◆ Directions for this task ◆
As an exercise in exact copying, transcribe the lines below from the one holding "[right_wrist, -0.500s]" through the last, with both ends included and pictures left out.

◆ Supplied material ◆
- - - - -

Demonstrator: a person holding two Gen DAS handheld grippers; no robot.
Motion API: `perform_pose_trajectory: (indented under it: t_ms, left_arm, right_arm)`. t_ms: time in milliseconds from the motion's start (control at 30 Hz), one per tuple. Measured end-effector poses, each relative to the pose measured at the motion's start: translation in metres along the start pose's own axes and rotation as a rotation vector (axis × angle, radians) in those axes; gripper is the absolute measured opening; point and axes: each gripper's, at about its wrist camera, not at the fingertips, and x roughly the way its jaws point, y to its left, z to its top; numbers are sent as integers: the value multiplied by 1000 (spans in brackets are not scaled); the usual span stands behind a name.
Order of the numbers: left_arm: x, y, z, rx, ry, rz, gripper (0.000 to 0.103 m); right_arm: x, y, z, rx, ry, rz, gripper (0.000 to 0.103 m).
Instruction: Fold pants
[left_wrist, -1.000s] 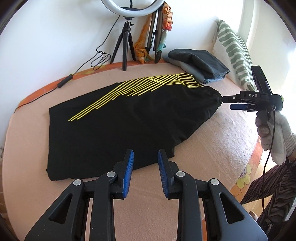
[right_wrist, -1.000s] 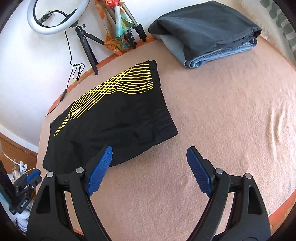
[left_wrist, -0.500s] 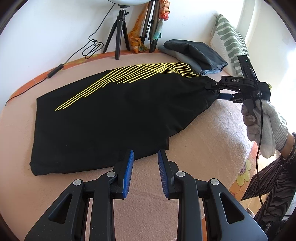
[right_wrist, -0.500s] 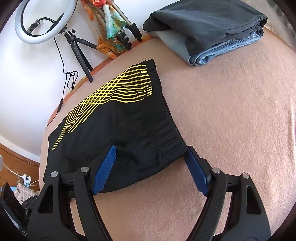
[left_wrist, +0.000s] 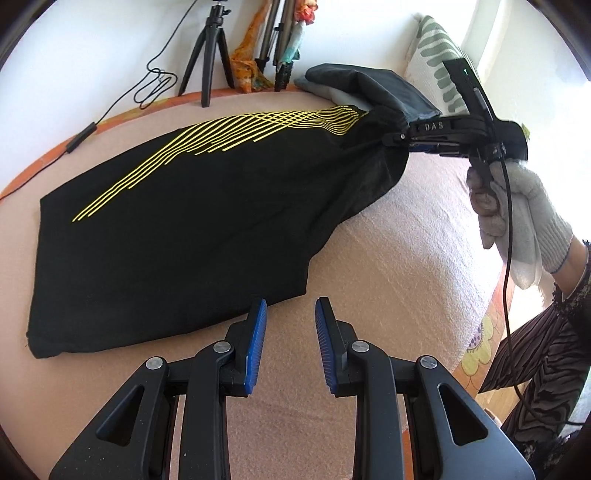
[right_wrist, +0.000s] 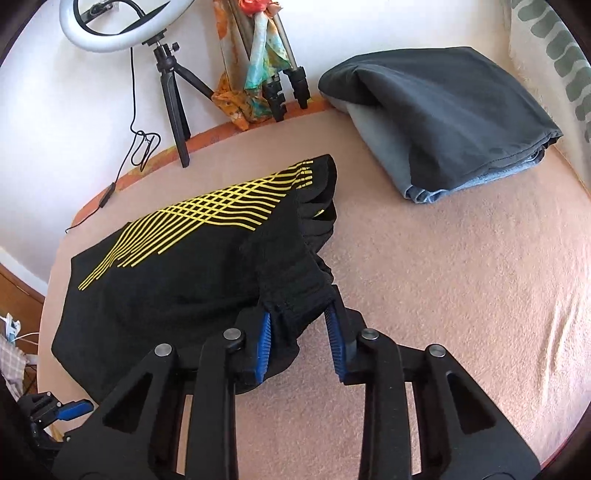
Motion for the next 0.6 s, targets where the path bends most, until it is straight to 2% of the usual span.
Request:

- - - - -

◆ Answer section ◆
[right_wrist, -0.500s] 
[left_wrist, +0.000s] 
[right_wrist, +0.000s] 
Motion for the next 0.6 s, targets where the path bends most, until it is straight to 2% of the usual span.
Request:

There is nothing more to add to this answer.